Heme oxygenase (HO) catalyzes the rate-limiting step in the oxidative degradation of heme to biliverdin. The isoform HO-1 is inducible by a variety of agents causing oxidative stress and has been suggested to play an important role in cellular protection against oxidant-mediated cell damage. Using treatment of cell cultures with hyperbaric oxygen (HBO) as a model for oxidative stress, we have shown an induction of HO-1 in isolated human lymphocytes after a single HBO exposure and protection of these cells against DNA damage by subsequent oxidative stress.

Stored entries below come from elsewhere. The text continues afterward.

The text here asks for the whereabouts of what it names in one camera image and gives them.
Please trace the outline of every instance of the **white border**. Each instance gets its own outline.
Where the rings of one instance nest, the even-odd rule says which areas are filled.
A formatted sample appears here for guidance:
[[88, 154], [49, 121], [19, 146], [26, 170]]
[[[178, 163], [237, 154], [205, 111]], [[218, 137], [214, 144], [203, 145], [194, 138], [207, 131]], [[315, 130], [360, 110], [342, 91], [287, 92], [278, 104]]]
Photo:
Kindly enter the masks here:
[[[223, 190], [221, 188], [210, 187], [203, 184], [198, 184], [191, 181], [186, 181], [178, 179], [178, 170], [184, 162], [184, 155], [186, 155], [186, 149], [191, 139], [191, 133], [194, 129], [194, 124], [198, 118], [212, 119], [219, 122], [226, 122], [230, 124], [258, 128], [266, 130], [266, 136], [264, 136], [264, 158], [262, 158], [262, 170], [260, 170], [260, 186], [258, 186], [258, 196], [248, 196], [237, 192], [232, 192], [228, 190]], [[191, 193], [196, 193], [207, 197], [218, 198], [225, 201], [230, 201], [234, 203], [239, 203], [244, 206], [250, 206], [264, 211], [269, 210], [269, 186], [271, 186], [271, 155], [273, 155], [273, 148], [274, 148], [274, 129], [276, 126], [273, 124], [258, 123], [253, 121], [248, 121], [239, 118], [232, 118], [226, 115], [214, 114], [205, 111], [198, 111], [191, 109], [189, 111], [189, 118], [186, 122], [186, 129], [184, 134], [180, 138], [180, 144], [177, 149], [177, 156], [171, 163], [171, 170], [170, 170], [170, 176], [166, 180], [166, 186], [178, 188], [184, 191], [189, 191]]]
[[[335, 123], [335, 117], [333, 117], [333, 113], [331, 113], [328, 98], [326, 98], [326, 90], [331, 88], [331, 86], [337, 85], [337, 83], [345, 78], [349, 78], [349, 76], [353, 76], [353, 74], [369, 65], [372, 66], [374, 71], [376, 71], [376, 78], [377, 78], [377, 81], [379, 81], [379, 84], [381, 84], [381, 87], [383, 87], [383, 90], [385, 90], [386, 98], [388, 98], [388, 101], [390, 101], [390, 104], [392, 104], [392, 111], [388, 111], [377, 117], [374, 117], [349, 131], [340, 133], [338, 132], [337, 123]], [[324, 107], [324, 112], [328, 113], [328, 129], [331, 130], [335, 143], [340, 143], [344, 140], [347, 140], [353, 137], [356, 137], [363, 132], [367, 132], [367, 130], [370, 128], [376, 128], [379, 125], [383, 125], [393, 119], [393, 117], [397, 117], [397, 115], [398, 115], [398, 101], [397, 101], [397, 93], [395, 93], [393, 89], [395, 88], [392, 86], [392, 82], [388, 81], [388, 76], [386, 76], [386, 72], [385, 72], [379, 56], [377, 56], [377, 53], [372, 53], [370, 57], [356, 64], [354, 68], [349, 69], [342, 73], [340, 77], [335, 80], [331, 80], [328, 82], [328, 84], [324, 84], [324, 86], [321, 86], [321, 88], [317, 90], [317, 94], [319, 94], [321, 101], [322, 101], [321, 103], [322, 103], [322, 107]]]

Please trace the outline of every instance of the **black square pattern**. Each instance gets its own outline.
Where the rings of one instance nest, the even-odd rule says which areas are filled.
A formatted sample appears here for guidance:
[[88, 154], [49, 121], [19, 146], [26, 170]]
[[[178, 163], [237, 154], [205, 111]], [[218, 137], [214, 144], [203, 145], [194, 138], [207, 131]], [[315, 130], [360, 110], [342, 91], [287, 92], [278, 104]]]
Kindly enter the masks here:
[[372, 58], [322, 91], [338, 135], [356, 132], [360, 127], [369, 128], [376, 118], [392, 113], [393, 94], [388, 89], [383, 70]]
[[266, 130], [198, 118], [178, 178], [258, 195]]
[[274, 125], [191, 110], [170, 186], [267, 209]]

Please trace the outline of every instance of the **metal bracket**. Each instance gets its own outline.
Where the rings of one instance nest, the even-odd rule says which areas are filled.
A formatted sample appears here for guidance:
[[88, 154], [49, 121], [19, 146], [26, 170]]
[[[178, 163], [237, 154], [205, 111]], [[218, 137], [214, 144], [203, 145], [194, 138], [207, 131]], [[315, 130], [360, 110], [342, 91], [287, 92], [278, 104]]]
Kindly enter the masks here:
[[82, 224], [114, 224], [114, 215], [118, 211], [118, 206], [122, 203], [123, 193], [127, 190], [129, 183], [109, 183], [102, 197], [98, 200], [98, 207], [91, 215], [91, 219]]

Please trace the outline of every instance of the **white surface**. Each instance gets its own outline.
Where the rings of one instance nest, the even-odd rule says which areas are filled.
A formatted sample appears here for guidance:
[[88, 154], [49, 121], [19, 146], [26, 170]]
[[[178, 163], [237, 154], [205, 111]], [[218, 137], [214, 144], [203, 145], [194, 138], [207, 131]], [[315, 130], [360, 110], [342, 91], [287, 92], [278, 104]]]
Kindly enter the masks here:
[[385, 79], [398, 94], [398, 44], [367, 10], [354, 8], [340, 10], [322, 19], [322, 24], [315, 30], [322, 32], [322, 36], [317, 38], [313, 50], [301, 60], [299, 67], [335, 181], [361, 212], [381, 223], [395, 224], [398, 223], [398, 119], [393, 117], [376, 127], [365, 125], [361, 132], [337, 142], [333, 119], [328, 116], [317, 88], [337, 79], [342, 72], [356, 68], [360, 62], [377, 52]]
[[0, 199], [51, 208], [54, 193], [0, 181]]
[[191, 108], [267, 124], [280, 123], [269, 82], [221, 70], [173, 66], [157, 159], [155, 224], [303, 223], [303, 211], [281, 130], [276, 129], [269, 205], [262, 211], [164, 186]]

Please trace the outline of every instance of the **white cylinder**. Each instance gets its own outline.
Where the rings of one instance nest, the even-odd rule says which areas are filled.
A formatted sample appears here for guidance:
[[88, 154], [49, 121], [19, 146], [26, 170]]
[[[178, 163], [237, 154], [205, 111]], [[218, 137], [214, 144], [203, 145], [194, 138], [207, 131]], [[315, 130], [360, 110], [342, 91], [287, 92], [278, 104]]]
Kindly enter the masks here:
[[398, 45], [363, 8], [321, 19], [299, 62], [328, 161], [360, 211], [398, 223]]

In contrast, V79 Chinese hamster cells showed neither a comparable adaptive protection nor an induction of HO-1 after HBO exposure, which makes this cell line an attractive model system for a further characterization of HO-1-mediated protection. In the present study, we investigated whether overexpression of HO-1 renders V79 cells more resistant to DNA damage induced by HBO. Transient transfection of V79 cells with a full-length human HO-1 cDNA resulted in a 2-3-fold increase in HO-1 protein levels. Comet assay experiments with and without FPG posttreatment for the determination of oxidative DNA base damage showed that HO-1 overexpressing V79 cells were significantly protected against oxidative DNA damage induced by a single HBO exposure. Furthermore, HO-1-transfected cells exhibited a clearly reduced induction of micronuclei after HBO treatment. Since the observed protective effects were abolished by cotreatment with the HO-1 inhibitor tin-mesoporphyrin, our study suggests that a low-level overexpression of HO-1 provides protection against oxidative DNA damage induced by HBO.